> Description of the task
Which of the lines below contain the string "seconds"? Pull each one out of the data.
[Start of Attachment]
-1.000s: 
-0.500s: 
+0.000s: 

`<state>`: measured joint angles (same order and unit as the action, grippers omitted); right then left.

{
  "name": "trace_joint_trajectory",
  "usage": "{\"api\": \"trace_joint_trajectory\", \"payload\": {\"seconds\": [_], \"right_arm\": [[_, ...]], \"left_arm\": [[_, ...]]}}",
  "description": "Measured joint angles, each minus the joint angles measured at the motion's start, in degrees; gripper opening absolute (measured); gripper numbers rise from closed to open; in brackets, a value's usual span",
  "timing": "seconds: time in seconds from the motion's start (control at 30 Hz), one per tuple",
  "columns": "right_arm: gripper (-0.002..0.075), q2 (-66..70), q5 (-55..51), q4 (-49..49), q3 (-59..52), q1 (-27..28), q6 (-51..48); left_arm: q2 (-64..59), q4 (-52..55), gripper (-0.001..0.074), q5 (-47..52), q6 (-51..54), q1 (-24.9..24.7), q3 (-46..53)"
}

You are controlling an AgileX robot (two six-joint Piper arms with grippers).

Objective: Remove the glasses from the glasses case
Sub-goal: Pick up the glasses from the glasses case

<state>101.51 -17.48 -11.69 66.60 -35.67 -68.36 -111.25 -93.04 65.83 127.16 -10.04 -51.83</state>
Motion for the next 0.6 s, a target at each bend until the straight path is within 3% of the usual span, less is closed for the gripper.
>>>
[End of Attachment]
> Response to the exercise
  "usage": "{\"api\": \"trace_joint_trajectory\", \"payload\": {\"seconds\": [_], \"right_arm\": [[_, ...]], \"left_arm\": [[_, ...]]}}",
  "timing": "seconds: time in seconds from the motion's start (control at 30 Hz), one per tuple",

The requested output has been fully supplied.